Marx's Concept of Man
- Cover of the 1961 paperback edition
- Author: Erich Fromm
- Language: English
- Subject: Marxist humanism, Marx's theory of human nature
- Publisher: Frederick Ungar Publishing Co.
- Publication date: 1961
- Publication place: United States
- Media type: Print (Hardcover and Paperback)
- Pages: 263
- ISBN: 978-1472513953

= Marx's Concept of Man =

1961 book by Erich Fromm

Marx's Concept of Man is a 1961 book about Karl Marx's theory of human nature by the psychoanalyst Erich Fromm.

==Summary==

In Marx's Concept of Man, Erich Fromm provides a detailed analysis of Karl Marx's ideas about human nature and how those ideas informed his economic and political theories. Fromm shows how Marx's conception of man as a "species-being" who is fundamentally social and cooperative, rather than selfish and individualistic, shaped his vision of a society based on economic justice and equality. Fromm also critiques Marx's idea that religion is the "opiate of the people," arguing that it is actually an expression of man's alienation from himself and from others.
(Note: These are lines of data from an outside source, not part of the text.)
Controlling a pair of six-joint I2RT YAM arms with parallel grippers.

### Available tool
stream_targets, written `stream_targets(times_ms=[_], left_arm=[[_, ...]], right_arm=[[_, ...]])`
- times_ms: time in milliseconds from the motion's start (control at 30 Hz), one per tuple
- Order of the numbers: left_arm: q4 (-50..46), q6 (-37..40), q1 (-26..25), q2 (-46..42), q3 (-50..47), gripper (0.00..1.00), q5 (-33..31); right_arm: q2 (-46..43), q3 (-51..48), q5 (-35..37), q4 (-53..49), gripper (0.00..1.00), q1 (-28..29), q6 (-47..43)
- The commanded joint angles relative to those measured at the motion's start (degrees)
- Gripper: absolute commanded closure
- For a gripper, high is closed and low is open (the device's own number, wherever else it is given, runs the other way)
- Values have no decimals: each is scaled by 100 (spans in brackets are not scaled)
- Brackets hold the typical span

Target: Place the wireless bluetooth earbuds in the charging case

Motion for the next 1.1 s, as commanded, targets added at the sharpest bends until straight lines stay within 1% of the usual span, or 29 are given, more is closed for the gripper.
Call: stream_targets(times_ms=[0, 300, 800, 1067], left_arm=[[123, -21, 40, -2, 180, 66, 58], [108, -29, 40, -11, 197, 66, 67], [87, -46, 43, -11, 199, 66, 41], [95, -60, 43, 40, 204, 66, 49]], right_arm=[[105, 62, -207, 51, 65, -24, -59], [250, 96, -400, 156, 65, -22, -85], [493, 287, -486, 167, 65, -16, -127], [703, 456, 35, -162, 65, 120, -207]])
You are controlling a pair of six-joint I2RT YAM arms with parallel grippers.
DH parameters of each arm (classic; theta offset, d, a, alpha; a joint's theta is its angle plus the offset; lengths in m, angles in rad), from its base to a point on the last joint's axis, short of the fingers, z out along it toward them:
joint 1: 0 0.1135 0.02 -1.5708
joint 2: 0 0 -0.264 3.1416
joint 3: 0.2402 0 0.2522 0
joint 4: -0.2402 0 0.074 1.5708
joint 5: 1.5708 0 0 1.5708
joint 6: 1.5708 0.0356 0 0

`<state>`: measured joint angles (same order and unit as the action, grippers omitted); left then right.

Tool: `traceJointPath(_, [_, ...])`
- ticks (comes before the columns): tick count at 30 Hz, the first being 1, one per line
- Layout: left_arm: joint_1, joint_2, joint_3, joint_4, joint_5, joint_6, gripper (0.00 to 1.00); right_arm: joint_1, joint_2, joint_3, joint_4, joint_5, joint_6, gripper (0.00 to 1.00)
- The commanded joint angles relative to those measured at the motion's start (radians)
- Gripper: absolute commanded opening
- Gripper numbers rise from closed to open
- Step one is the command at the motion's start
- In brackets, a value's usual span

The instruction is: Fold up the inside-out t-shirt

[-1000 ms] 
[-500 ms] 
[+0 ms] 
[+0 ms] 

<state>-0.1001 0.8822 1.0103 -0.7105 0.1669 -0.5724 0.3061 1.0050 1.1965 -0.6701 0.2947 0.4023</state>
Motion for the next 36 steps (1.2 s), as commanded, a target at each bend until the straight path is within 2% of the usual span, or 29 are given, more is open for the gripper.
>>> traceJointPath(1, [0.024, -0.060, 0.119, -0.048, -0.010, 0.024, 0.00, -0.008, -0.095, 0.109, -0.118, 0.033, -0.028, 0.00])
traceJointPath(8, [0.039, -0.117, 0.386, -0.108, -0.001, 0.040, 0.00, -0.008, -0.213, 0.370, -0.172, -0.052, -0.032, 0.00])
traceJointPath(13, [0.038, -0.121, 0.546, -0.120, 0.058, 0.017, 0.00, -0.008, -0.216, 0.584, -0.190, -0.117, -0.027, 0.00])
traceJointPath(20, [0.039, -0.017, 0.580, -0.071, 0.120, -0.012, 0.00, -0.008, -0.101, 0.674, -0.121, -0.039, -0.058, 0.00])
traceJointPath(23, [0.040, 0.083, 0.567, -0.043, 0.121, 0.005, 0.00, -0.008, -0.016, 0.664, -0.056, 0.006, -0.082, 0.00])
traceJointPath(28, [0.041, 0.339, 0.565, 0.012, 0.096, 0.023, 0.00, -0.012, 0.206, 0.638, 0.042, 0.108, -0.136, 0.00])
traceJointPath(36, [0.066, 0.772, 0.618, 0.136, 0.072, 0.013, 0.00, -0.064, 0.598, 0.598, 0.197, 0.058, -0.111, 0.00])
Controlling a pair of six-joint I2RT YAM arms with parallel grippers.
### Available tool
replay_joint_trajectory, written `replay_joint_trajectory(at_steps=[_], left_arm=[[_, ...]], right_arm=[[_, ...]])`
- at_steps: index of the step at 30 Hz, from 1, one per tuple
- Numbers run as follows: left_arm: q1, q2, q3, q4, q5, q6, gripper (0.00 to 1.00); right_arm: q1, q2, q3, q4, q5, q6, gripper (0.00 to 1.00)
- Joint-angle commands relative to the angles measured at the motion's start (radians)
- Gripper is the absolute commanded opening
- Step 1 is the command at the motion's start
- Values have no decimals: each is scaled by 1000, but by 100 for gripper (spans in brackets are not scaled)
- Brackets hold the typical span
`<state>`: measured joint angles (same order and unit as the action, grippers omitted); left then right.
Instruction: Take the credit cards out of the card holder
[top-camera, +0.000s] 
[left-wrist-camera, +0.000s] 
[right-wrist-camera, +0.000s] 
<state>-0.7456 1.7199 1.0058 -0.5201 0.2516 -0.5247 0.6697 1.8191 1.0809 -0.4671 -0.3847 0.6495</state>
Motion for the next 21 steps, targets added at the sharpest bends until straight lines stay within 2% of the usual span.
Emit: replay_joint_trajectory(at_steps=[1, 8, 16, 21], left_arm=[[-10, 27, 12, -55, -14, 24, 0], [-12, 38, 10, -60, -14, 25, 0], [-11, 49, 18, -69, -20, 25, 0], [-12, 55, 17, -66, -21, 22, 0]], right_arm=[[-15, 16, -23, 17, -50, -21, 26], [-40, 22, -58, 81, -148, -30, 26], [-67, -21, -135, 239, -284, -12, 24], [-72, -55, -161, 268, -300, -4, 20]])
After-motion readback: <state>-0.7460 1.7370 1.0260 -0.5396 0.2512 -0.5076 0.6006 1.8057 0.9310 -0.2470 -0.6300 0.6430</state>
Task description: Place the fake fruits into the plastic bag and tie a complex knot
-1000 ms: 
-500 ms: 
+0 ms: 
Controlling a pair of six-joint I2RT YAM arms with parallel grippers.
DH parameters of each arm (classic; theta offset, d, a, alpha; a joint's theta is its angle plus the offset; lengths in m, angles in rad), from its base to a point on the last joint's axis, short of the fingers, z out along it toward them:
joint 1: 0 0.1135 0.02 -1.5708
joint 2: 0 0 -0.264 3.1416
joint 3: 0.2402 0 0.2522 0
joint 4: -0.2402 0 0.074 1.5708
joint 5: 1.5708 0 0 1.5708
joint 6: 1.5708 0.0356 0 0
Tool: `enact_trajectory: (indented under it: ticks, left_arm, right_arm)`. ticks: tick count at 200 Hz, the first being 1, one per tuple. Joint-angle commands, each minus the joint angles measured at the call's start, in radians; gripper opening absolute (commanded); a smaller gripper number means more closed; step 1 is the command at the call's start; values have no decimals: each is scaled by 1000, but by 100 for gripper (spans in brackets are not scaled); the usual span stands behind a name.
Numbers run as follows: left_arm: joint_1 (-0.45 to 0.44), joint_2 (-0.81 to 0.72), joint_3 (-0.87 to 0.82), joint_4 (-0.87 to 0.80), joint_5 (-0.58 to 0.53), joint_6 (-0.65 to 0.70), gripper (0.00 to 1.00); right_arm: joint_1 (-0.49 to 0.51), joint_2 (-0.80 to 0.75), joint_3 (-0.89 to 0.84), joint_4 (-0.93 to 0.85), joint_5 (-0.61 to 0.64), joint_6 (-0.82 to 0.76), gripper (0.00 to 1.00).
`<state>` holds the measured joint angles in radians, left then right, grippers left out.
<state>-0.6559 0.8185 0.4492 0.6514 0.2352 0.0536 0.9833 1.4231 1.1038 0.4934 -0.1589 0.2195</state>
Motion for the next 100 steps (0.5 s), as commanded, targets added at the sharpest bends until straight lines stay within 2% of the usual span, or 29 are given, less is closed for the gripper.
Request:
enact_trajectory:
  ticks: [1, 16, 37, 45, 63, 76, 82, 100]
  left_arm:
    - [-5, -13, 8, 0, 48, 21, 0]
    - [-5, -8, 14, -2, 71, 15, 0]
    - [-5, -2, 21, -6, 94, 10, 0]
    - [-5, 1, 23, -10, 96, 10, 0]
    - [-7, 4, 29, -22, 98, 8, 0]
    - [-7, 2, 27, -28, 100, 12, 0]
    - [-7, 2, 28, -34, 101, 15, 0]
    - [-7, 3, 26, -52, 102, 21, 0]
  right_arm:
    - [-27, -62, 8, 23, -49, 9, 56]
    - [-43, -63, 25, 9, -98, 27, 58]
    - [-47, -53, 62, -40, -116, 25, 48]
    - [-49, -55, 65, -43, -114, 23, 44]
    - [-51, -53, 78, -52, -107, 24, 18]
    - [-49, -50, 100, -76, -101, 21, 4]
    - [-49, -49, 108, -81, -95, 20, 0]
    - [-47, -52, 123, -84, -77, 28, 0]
Fromm concludes that Marx's greatest contribution was his recognition of the human need for self-actualization, which can only be met through social relationships based on love and solidarity.

Fromm praises Reason and Revolution (1941), one of Herbert Marcuse's books on Georg Wilhelm Friedrich Hegel and Raya Dunayevskaya's Marxism and Freedom: From 1776 Until Today (1958).